Problem: From the material below, return every line that includes "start".

Source material:
= = = =

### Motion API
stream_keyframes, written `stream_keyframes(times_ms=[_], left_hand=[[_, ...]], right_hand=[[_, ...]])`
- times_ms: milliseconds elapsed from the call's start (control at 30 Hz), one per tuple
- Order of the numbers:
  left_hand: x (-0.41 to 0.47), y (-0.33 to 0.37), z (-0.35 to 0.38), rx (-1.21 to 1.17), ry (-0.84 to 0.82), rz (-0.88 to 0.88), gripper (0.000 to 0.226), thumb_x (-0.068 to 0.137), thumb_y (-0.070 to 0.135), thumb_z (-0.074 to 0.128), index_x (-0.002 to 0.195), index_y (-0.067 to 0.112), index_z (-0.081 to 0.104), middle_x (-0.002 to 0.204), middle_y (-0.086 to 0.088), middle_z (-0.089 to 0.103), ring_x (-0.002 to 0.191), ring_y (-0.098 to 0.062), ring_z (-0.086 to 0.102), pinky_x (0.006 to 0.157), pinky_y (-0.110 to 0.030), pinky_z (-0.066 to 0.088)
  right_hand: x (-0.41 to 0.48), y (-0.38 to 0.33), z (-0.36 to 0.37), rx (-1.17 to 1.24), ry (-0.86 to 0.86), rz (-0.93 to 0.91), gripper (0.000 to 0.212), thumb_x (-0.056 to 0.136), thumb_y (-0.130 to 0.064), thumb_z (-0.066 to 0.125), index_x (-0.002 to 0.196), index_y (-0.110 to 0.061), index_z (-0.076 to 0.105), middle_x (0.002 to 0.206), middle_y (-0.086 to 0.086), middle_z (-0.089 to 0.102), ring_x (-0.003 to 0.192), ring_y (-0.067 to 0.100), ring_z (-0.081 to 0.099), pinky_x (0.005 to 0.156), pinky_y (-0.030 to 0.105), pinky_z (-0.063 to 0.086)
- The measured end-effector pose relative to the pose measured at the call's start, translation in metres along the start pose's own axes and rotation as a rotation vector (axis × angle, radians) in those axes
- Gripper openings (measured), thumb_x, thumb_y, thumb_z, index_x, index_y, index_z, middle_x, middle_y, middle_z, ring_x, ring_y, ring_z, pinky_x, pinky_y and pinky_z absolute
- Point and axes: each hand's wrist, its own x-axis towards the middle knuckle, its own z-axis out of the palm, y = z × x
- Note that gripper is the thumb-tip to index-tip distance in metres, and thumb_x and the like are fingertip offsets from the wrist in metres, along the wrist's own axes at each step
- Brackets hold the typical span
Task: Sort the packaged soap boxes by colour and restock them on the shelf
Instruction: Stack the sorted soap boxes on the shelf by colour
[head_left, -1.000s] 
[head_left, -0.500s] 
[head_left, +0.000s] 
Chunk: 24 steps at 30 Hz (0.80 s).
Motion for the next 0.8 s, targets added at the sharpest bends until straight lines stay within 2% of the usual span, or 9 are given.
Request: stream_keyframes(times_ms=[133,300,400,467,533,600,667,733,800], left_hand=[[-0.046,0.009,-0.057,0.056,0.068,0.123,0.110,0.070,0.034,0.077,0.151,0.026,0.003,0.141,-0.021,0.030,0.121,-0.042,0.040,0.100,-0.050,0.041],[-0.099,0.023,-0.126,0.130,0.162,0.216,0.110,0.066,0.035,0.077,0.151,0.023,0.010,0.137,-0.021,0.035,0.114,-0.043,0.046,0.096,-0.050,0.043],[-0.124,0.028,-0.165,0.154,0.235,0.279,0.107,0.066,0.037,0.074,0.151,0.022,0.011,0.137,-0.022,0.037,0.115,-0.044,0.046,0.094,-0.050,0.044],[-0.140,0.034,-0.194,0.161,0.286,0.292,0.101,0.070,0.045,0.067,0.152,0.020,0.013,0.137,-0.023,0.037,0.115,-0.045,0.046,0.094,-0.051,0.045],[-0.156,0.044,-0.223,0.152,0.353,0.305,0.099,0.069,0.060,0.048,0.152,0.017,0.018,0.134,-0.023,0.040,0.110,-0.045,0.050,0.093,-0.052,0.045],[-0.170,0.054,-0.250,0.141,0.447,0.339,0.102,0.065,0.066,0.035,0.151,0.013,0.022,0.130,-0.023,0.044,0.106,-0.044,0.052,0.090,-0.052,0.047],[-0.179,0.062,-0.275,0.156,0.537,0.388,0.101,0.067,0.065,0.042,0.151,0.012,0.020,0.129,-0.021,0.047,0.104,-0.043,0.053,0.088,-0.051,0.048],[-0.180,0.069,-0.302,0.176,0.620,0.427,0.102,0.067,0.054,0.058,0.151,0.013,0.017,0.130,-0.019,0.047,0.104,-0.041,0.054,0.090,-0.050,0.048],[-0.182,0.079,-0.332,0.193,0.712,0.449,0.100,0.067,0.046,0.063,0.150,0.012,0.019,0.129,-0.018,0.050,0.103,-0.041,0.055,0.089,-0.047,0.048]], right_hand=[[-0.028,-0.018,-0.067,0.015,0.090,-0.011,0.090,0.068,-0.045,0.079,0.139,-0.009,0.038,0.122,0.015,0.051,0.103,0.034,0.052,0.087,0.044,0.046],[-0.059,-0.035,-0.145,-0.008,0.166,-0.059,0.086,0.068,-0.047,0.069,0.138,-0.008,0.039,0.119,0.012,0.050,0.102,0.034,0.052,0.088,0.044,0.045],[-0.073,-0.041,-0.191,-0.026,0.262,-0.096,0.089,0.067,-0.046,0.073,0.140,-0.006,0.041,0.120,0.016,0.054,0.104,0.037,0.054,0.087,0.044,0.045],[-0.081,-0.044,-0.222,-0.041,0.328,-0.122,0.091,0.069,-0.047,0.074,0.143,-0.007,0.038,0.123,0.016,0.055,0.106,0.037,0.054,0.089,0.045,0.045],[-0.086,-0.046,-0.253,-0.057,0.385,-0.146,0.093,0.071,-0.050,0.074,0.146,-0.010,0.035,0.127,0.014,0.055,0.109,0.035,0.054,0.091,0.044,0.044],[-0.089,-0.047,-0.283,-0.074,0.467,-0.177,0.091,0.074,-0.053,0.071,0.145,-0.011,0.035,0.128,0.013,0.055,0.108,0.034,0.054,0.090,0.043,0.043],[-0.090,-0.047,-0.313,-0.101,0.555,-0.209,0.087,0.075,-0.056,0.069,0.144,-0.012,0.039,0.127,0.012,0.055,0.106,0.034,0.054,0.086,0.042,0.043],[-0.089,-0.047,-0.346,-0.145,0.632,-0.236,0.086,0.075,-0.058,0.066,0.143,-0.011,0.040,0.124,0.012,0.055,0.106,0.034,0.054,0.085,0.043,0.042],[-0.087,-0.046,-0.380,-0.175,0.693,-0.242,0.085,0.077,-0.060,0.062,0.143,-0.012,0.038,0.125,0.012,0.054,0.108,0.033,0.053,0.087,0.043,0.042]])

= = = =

Solved problem:
- times_ms: milliseconds elapsed from the call's start (control at 30 Hz), one per tuple
- The measured end-effector pose relative to the pose measured at the call's start, translation in metres along the start pose's own axes and rotation as a rotation vector (axis × angle, radians) in those axes

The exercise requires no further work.